## Exercise directions
Can you transcribe the data exactly? Leave the pictures out.

## Given material
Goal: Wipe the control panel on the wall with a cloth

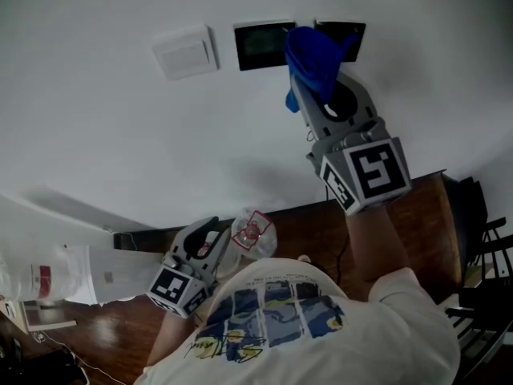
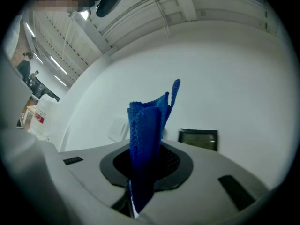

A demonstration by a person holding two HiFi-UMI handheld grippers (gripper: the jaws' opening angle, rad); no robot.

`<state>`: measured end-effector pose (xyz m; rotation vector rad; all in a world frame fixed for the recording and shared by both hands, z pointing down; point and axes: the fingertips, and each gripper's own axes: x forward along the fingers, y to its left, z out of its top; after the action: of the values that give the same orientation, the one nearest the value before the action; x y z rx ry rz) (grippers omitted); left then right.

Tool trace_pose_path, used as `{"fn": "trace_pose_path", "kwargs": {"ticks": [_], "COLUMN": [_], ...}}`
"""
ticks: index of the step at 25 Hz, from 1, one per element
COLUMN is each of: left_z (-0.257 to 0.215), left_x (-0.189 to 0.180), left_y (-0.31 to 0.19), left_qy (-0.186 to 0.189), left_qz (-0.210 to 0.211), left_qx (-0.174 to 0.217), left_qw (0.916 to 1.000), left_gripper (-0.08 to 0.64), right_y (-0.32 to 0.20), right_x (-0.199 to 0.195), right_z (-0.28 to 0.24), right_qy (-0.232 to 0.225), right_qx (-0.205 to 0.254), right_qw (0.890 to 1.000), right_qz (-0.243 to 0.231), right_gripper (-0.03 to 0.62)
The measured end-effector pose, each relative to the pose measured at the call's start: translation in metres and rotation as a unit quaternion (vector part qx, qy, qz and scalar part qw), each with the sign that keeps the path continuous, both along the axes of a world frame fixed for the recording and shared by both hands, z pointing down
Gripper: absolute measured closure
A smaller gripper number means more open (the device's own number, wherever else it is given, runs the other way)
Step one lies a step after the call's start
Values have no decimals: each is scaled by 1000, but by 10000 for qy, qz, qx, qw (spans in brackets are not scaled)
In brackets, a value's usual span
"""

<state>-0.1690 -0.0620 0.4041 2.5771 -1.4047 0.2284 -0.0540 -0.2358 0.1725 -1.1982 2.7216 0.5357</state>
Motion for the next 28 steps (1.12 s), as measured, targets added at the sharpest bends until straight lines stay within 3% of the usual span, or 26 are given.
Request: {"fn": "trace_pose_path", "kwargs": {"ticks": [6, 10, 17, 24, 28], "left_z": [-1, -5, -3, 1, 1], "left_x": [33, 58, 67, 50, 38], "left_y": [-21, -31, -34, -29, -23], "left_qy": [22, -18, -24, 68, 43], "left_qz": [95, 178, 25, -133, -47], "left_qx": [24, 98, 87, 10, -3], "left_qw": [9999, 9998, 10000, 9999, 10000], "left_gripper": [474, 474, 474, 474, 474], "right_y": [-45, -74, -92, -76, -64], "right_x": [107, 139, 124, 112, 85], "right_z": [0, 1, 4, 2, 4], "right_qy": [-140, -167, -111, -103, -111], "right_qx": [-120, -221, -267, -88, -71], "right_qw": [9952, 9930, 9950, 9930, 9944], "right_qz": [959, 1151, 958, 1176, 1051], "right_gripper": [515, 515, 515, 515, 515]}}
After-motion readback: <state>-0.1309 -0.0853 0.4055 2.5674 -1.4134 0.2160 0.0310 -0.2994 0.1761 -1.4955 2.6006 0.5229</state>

## Your response
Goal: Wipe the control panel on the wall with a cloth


A demonstration by a person holding two HiFi-UMI handheld grippers (gripper: the jaws' opening angle, rad); no robot.

`<state>`: measured end-effector pose (xyz m; rotation vector rad; all in a world frame fixed for the recording and shared by both hands, z pointing down; point and axes: the fingertips, and each gripper's own axes: x forward along the fingers, y to its left, z out of its top; after the action: of the values that give the same orientation, the one nearest the value before the action; x y z rx ry rz) (grippers omitted); left then right.

Tool trace_pose_path, used as `{"fn": "trace_pose_path", "kwargs": {"ticks": [_], "COLUMN": [_], ...}}`
"""
ticks: index of the step at 25 Hz, from 1, one per element
COLUMN is each of: left_z (-0.257 to 0.215), left_x (-0.189 to 0.180), left_y (-0.31 to 0.19), left_qy (-0.186 to 0.189), left_qz (-0.210 to 0.211), left_qx (-0.174 to 0.217), left_qw (0.916 to 1.000), left_gripper (-0.08 to 0.64), right_y (-0.32 to 0.20), right_x (-0.199 to 0.195), right_z (-0.28 to 0.24), right_qy (-0.232 to 0.225), right_qx (-0.205 to 0.254), right_qw (0.890 to 1.000), right_qz (-0.243 to 0.231), right_gripper (-0.03 to 0.62)
The measured end-effector pose, each relative to the pose measured at the call's start: translation in metres and rotation as a unit quaternion (vector part qx, qy, qz and scalar part qw), each with the sign that keeps the path continuous, both along the axes of a world frame fixed for the recording and shared by both hands, z pointing down
Gripper: absolute measured closure
A smaller gripper number means more open (the device's own number, wherever else it is given, runs the other way)
Step one lies a step after the call's start
Values have no decimals: each is scaled by 1000, but by 10000 for qy, qz, qx, qw (spans in brackets are not scaled)
In brackets, a value's usual span
"""

<state>-0.1690 -0.0620 0.4041 2.5771 -1.4047 0.2284 -0.0540 -0.2358 0.1725 -1.1982 2.7216 0.5357</state>
Motion for the next 28 steps (1.12 s), as measured, targets added at the sharpest bends until straight lines stay within 3% of the usual span, or 26 are given.
Request: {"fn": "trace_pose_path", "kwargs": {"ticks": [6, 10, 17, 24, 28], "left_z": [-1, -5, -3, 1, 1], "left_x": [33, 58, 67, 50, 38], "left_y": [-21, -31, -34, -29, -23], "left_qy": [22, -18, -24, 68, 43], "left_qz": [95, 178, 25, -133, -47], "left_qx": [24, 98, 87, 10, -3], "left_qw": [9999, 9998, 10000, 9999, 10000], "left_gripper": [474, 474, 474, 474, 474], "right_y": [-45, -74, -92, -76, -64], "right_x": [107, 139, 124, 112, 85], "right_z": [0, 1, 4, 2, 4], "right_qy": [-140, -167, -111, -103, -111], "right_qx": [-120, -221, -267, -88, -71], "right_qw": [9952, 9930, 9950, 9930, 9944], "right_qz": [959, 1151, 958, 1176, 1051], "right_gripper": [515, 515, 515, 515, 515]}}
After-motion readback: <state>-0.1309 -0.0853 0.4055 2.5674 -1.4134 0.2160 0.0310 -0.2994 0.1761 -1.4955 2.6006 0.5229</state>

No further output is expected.